Creating a shared library that utilises OpenMP offloading NVHPC 22.5

Dear all,

as described in Creating a shared library that utilises OpenMP offloading there was a bug in NVHPC that did not allow the usage of offloading in libraries. The last post from @MatColgrove claimed that this should work now with NVHPC 22.5 and asked for feedback if I do see errors.
Unfortunately my simple test did not work:

$ nvc++ --version

nvc++ 22.5-0 64-bit target on x86-64 Linux -tp zen2
NVIDIA Compilers and Tools
Copyright (c) 2022, NVIDIA CORPORATION & AFFILIATES.  All rights reserved.
$ nvc++ -g -O3 -std=c++17 -fpic -mp=gpu -shared test_compute.cpp -o libtest_compute.so
$ nvc++ -std=c++17 test.cpp -o test -L${PWD} -ltest_compute
$ LD_LIBRARY_PATH=${PWD}:$LD_LIBRARY_PATH OMP_TARGET_OFFLOAD=MANDATORY ./test
Fatal error: Could not run target region on device 0, execution terminated.
Aborted

Moreover, if I add -mp=gpu to the compilation of test.cpp, which used to work before, I now get a wired error:

$ nvc++ -std=c++17 -mp=gpu test.cpp -o test -L${PWD} -ltest_compute
$ LD_LIBRARY_PATH=${PWD}:$LD_LIBRARY_PATH OMP_TARGET_OFFLOAD=MANDATORY ./test
Fatal error: expression 'HX_CU_CALL_CHECK(p_cuStreamSynchronize(stream[dev]))' (value 1) is not equal to expression 'HX_SUCCESS' (value 0)
Aborted

I am unsure if this is an error on our site (we are running Driver Version: 470.57.02, CUDA Version: 11.4, A100 SMX) or if this should work. Please find my source code attached.

Best,

Andreas

test_compute.hpp (47 Bytes)
test_compute.cpp (413 Bytes)
test.cpp (686 Bytes)

Hi Andreas,

It’s an error in your code.

#pragma omp target data map(tofrom:F_x[n], X[n])

This says to copy a single element ‘n’ for the “F_x” and “X” arrays. Changing this to a range, will fix the error.

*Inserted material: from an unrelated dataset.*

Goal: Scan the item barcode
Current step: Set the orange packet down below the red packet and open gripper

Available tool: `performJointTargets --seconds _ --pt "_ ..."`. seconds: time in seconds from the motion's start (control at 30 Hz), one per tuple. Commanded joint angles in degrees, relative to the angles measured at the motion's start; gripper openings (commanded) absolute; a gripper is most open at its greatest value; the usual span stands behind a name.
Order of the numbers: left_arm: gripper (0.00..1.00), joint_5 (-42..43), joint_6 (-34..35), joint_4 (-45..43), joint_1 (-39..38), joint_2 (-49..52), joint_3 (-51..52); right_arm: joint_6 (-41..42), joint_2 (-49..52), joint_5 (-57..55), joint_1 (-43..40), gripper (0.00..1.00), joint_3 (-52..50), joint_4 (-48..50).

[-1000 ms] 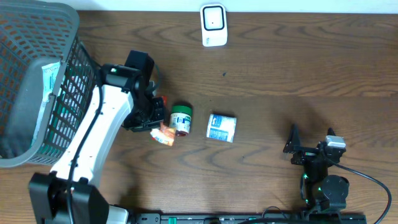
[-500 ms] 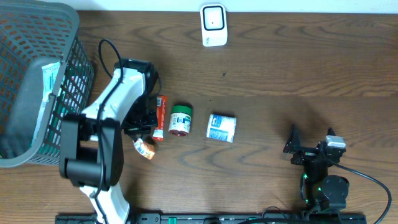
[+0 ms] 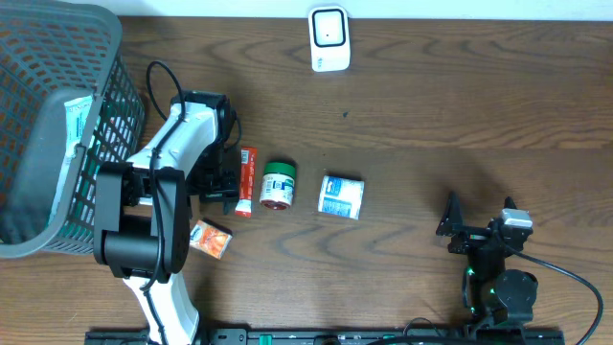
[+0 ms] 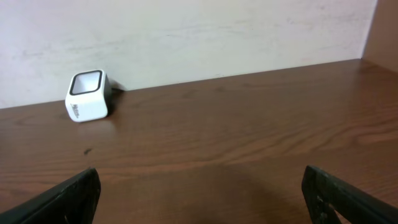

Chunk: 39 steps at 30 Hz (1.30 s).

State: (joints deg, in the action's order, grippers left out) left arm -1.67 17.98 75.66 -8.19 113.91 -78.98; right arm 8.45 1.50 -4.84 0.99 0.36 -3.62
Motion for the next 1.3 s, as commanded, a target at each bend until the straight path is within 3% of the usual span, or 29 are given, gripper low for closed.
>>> performJointTargets --seconds 0.0,0.2,0.27,0.3,0.33,0.37,0.57,0.93,1.07,1.27 --pt "0.72 -0.31 0.07 1.14 0.15 -0.24 -3.96 -0.83 0.00 -0.20 0.28 0.99 -0.04 -0.20" --pt "0.75 0.00 0.66 5.35 0.15 -1.33 -14.19 -0.83 0.00 -0.22 0.28 0.99 -0.04 -0.20" --pt "0.72 2.45 0.96 5.51 0.15 -2.25 -16.57 -0.83 0.00 -0.20 0.28 0.99 -0.04 -0.20" --pt "0.62 3.82 0.96 5.27 0.13 -2.99 -17.16 -0.83 0.00 -0.20 0.28 0.99 -0.04 -0.20" --pt "0.41 4.15 0.98 5.03 0.13 -3.78 -17.16 -0.83 0.00 -0.22 0.28 0.99 -0.04 -0.20" --pt "0.07 4.02 0.98 5.14 0.15 -4.50 -17.16 -0.83 0.00 -0.22 0.28 0.99 -0.04 -0.20" --pt "0.07 3.96 4.22 4.39 0.15 -11.30 -14.73 -0.83 0.00 -0.20 0.28 0.99 -0.04 -0.20" --pt "0.07 -3.39 16.41 -3.48 0.15 -33.62 11.50 -0.83 0.00 -0.20 0.28 0.99 -0.04 -0.20" --pt "0.07 -9.33 22.43 -7.78 0.42 -35.15 18.80 -0.83 0.00 -0.20 0.28 0.99 -0.04 -0.20" --pt "0.08 -8.20 27.34 -14.75 2.95 -34.45 26.77 -0.83 0.00 -0.22 0.28 0.99 -0.04 -0.20"
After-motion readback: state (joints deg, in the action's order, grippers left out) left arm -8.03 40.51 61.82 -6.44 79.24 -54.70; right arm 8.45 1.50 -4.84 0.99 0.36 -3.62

#pragma omp target data map(tofrom:F_x[:n], X[:n])

Hope this helps,
Mat

% cat test_compute.cpp

#include "test_compute.hpp"

void compute(double* X, double* F_x, int n)
{
#ifdef WORKS
    #pragma omp target data map(tofrom:F_x[:n], X[:n])
#else
// original failing verson
    #pragma omp target data map(tofrom:F_x[n], X[n])
#endif
    {
        #pragma omp target teams distribute parallel for
        for (int k = 0; k < n; k++)
        {
            for (int l = 0; l < n; l++)
            {
                F_x[k] += (X[l] <= X[k]);
            }
            F_x[k] /= n;
        }
    } // #pragma omp target
}
% nvc++ -g -O3 -std=c++17 -fpic -mp=gpu -shared test_compute.cpp -o libtest_compute.so
% nvc++ -mp=gpu -std=c++17 test.cpp -o test -L./ -ltest_compute
% echo $OMP_TARGET_OFFLOAD
MANDATORY
% ./test
Fatal error: expression 'HX_CU_CALL_CHECK(p_cuStreamSynchronize(stream[dev]))' (value 1) is not equal to expression 'HX_SUCCESS' (value 0)
Abort
% nvc++ -g -O3 -std=c++17 -fpic -mp=gpu -shared test_compute.cpp -DWORKS -o libtest_compute.so
% ./test

0.4,0.1,0.3,0.8,0.9,1,0.5,0.6,0.2,0.7

Hey,

Thanks a lot. I should have seen that ^^. That actually fixed the wired CUDA error.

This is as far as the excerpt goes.